Layoffs in Healthcare: Digital health startups and companies cutting down staff

Teladoc, Innovacer, Verily… here are digital health companies and startups laying off staff.
Layoffs in healthcare

An alarming number of digital health companies have dismissed employees in 2022, and 2023 didn’t start better. With big techs like Google’s parent company Alphabet, Microsoft, Amazon, Meta, etc., laying off more than 10,000 employees in an attempt to recalibrate after the rapid growth post-pandemic, we can expect a similar situation in the digital health sector.

Digital health companies are facing strong macroeconomic headwinds, leading to several layoffs in the industry.

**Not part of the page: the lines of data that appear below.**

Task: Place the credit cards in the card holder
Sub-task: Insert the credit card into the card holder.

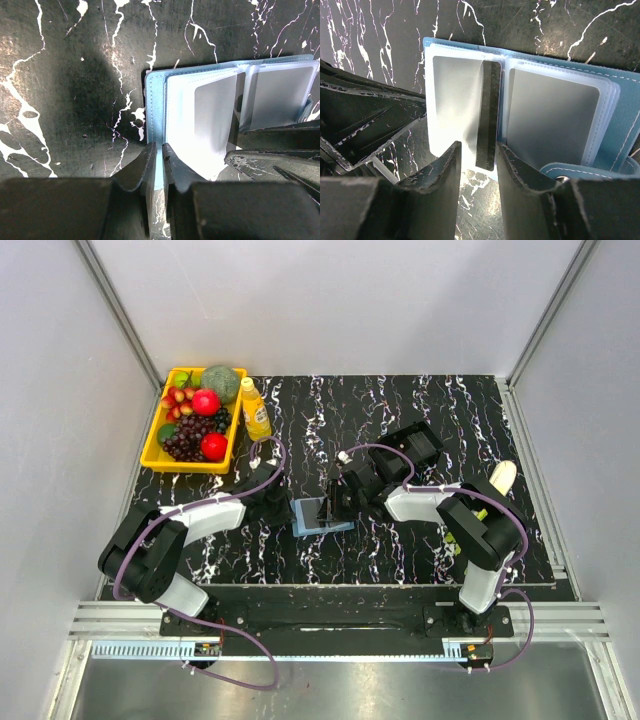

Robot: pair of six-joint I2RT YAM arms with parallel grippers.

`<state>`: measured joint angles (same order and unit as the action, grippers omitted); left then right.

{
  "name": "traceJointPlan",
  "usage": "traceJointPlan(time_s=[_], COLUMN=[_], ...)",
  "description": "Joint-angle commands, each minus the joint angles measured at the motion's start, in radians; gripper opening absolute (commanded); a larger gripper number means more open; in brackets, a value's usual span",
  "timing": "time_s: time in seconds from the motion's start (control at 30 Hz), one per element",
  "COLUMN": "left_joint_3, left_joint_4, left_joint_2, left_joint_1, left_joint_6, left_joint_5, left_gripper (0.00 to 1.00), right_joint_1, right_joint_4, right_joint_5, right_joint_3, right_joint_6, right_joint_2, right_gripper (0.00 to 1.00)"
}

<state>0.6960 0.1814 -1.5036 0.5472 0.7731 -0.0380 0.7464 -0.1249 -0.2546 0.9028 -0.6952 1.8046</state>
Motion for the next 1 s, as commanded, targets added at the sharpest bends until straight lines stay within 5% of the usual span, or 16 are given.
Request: traceJointPlan(time_s=[0.0,0.8,0.97], left_joint_3=[-0.035,-0.03,-0.032], left_joint_4=[0.056,0.026,0.032], left_joint_2=[-0.049,-0.075,-0.076], left_joint_1=[-0.009,-0.009,-0.009], left_joint_6=[-0.021,-0.026,-0.026], left_joint_5=[0.012,-0.026,-0.019], left_gripper=[0.15,0.1,0.1], right_joint_1=[0.007,0.008,0.008], right_joint_4=[-0.018,-0.13,-0.07], right_joint_5=[-0.018,-0.143,-0.036], right_joint_3=[0.002,0.016,-0.01], right_joint_6=[0.004,-0.035,-0.017], right_joint_2=[0.019,0.085,0.009], right_gripper=[0.4,0.33,0.38])
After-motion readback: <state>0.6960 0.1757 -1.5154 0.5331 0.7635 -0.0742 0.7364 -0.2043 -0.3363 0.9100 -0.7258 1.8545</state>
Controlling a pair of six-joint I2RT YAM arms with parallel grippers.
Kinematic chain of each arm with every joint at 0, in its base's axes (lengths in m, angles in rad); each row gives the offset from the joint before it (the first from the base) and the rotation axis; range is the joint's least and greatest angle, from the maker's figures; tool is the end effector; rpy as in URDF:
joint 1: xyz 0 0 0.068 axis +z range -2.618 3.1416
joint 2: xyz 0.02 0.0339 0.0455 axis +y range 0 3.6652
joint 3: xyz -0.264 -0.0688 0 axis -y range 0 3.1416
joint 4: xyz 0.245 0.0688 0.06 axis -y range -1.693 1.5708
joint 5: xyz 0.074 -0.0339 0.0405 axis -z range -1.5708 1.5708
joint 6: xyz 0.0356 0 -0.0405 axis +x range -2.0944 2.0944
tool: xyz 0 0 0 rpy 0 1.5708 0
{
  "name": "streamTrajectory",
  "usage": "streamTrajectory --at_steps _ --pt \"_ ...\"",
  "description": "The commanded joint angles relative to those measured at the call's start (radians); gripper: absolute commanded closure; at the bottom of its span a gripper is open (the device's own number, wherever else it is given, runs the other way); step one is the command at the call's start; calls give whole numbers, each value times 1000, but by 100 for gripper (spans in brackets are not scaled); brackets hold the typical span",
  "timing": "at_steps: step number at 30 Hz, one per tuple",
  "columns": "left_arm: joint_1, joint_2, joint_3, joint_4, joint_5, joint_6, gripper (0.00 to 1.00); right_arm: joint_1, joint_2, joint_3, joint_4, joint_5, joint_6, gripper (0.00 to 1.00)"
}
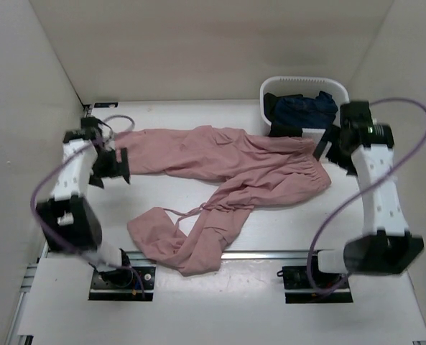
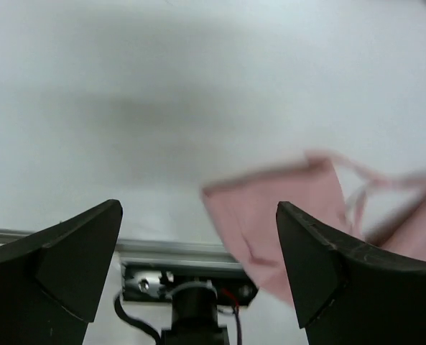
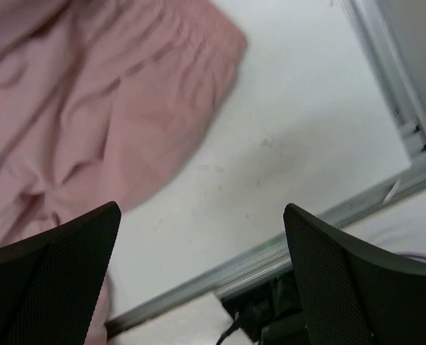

More than 40 health tech startups and companies announced layoffs in 2022, affecting thousands of employees.

Most digital healthcare companies have been struggling with the ongoing economic trend and financial issues and are forced to lay off employees as they look to realign their strategic priorities. Some companies are also looking to streamline operations and focus on their core business to achieve significant cost reductions.

While the investments had poured in 2020 and 2021, they cooled down during 2022, resulting in several investor-backed startups realigning their strategic priorities and cutting down products and services that do not match. This resulted in significant layoffs across the industry.

Recent announcements of layoffs in healthcare

  • Teladoc Health, a virtual care company, is laying off 300 employees, 6% of its workforce, as part of its larger restructuring plan to reduce operational costs.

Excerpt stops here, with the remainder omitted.